We all have to wait, pretend we are blind and then rejoice once the inquiry is concluded. Is that what Scicluna thinks?

What are we all worried about? We have to have blind faith because on paper all is fine and dandy and the economy is growing and all that.

The fact that Scicluna cannot get himself to accept how he was duped and made to look like a gullible simpleton has nothing to do with it, right?

The fact that he was instrumental in granting a licence to what is an insult to our venerable university and to all hard-working countrymen who proudly toiled to see their kids attend one of Europe’s oldest universities has nothing to do with it, right?

The fact that he is seeing a corpse right in front of him, unmissable, getting sharper and clearer by the day, has nothing to do with it, right?

Shallow and vain pride is such a terrible vice, is it not?

Scicluna keeps digging his hole, oblivious to the fact that, with each passing day, the hole gets bigger and his much-vaunted reputation plummets further.
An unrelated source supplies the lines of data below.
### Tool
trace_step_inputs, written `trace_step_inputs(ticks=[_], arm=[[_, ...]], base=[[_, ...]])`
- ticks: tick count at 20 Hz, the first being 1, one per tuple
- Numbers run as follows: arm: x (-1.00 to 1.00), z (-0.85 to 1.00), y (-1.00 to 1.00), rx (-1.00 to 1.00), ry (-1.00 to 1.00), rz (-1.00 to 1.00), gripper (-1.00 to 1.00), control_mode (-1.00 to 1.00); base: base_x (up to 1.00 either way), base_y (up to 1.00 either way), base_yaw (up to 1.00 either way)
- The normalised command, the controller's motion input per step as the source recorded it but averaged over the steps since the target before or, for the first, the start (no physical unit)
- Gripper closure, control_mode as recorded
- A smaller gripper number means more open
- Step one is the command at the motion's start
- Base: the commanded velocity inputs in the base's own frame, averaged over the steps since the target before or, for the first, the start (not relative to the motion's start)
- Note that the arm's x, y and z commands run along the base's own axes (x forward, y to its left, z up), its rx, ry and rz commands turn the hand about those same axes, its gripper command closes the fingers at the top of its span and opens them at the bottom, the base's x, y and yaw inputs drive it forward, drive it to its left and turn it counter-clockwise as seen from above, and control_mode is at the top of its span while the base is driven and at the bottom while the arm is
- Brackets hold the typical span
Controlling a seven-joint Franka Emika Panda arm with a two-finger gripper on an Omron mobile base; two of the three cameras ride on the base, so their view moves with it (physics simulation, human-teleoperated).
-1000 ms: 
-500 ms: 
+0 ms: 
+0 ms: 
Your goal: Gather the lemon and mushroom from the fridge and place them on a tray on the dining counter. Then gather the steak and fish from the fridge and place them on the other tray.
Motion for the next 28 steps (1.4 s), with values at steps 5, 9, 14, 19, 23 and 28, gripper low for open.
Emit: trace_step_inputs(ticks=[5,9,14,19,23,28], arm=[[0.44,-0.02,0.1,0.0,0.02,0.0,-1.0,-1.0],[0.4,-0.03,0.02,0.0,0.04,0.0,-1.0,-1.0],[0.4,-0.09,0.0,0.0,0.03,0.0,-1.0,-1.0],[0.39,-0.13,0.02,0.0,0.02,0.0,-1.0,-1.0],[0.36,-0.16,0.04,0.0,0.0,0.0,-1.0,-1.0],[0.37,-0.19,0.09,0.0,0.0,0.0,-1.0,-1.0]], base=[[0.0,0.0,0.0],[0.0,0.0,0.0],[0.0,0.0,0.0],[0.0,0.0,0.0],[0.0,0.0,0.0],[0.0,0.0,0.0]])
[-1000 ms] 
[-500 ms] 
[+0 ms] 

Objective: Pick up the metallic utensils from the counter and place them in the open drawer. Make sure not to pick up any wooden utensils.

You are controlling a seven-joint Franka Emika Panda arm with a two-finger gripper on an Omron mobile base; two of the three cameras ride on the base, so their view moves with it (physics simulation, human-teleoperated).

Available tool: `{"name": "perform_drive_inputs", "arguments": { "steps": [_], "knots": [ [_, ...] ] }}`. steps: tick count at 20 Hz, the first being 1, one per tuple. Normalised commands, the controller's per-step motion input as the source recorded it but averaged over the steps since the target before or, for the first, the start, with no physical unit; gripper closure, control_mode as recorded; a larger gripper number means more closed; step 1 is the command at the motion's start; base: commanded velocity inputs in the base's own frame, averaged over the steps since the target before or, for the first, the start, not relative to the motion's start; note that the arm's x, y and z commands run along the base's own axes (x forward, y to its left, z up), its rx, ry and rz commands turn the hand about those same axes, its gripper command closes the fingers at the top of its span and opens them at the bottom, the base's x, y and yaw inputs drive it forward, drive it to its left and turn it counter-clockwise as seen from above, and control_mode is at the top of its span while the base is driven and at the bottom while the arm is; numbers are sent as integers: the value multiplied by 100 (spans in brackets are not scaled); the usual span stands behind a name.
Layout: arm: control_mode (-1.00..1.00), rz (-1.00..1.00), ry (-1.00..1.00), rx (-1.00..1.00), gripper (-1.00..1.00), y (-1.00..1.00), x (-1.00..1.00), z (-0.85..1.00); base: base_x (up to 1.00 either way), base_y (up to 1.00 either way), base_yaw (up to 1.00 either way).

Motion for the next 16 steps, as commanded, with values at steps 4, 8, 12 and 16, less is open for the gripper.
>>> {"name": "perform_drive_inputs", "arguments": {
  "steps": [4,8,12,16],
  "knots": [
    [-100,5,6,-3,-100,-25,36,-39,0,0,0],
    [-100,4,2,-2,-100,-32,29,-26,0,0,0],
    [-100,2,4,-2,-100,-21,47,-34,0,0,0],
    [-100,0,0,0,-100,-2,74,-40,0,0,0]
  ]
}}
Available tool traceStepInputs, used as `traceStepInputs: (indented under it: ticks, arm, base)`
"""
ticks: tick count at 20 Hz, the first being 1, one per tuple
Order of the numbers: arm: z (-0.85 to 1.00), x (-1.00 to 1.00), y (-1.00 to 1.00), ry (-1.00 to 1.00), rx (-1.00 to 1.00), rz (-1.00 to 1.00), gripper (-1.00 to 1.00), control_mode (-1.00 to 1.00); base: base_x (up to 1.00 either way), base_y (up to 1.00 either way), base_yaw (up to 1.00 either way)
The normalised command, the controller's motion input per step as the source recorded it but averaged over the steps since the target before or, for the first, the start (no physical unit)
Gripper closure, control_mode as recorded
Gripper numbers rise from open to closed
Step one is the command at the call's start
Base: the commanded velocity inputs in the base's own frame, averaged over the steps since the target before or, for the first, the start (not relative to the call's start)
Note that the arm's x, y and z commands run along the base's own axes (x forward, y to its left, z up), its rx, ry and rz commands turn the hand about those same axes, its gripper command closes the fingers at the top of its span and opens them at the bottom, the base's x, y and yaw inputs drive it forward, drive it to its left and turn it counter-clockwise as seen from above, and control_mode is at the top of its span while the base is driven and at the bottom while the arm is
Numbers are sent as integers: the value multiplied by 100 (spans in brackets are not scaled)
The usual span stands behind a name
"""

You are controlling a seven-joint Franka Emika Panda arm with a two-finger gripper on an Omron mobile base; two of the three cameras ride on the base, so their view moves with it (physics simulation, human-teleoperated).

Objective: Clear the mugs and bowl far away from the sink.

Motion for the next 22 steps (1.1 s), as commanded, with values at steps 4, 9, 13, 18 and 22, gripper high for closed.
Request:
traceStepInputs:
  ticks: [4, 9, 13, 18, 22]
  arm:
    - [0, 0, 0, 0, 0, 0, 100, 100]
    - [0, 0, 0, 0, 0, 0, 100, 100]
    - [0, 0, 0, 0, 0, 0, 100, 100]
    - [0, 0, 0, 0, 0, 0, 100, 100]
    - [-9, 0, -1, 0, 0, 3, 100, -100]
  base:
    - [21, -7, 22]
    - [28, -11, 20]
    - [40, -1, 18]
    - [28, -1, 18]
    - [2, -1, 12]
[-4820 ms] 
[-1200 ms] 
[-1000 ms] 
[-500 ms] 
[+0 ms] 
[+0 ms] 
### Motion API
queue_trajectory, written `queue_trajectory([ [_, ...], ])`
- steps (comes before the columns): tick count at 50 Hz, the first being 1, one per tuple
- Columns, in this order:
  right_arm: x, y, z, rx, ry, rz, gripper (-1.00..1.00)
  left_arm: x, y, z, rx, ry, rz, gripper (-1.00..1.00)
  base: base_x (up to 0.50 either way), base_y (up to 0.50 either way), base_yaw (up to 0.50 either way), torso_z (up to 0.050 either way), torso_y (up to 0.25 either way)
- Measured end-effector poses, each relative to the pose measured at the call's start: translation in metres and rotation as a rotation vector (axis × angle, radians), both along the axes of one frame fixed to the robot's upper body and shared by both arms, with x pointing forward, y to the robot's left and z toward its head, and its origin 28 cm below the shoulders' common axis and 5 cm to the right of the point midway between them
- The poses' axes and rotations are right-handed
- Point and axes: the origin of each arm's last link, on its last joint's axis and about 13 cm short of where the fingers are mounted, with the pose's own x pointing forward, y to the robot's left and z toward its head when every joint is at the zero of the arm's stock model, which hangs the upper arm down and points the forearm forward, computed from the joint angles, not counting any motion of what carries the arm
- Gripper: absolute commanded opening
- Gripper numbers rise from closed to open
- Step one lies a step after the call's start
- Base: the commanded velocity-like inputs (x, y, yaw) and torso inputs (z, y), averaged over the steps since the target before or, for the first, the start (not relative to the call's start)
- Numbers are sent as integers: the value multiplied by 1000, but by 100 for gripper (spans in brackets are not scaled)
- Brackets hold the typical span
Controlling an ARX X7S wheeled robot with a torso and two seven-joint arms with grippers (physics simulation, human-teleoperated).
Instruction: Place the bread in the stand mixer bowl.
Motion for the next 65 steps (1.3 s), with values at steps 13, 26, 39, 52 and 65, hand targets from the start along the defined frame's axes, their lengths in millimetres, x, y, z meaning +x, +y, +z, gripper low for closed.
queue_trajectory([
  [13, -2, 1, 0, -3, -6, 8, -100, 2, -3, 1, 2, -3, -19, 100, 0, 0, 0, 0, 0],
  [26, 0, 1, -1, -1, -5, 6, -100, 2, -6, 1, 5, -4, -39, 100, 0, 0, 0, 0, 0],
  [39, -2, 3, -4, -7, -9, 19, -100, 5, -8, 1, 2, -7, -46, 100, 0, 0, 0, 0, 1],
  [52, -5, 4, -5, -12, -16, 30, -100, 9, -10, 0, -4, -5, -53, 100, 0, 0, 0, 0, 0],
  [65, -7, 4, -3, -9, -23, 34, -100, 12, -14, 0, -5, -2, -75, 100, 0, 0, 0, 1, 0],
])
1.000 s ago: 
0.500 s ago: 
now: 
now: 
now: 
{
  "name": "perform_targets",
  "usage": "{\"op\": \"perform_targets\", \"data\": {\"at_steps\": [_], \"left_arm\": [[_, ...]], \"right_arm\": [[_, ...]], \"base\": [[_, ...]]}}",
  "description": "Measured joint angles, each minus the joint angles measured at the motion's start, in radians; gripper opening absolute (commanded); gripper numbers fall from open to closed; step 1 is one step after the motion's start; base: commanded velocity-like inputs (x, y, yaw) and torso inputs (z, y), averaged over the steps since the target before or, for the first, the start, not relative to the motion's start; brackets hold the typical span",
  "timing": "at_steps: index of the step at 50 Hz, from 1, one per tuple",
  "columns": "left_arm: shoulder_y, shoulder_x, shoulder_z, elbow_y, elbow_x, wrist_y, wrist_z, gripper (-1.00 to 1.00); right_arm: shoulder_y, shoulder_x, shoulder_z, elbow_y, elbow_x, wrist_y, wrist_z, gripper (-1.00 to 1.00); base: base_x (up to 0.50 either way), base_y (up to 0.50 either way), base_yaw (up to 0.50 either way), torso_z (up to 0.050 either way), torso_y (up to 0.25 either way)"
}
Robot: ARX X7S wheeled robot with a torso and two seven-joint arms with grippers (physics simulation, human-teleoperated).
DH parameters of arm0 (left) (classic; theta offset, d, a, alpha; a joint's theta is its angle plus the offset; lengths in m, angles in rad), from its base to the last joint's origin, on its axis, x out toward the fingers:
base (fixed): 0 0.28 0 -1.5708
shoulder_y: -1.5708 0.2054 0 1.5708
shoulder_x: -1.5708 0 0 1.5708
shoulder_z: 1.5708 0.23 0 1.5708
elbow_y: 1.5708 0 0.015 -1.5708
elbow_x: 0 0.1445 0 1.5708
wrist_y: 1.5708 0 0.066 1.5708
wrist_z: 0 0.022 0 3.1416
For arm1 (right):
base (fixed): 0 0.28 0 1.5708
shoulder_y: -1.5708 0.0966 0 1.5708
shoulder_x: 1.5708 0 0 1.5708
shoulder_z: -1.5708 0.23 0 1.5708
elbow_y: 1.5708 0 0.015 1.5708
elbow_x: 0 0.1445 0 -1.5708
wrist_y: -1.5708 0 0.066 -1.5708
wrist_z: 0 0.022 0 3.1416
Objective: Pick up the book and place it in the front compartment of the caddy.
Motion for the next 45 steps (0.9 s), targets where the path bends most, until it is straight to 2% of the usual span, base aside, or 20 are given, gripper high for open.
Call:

At least, the Artful Dodger no longer lives in denial and is no longer ashamed.

He came out, revealed himself and we all know where we stand with him. He has taken off the mask for all to see and, in a weird sort of way, he was honest about it.

Enough is now really enough and it is time to call a spade a spade. For crying out loud, he has the audacity to accuse so many brave women and men who fight for their country of being double faced, pseudo-political and zealously hypocritical posturing. Nobody can expect colonialists to know anything about functioning democracy and rule of law anyhow, trained as they were in suppression, segregation and rigorous snobbery.

Scicluna tries to rubbish honest and courageous citizens sacrificing themselves to achieve what he could never achieve in a million years. It must be tough and repulsive to live all alone with that guilt and sense of inadequacy but, there again, one reaps what one sows in life I guess.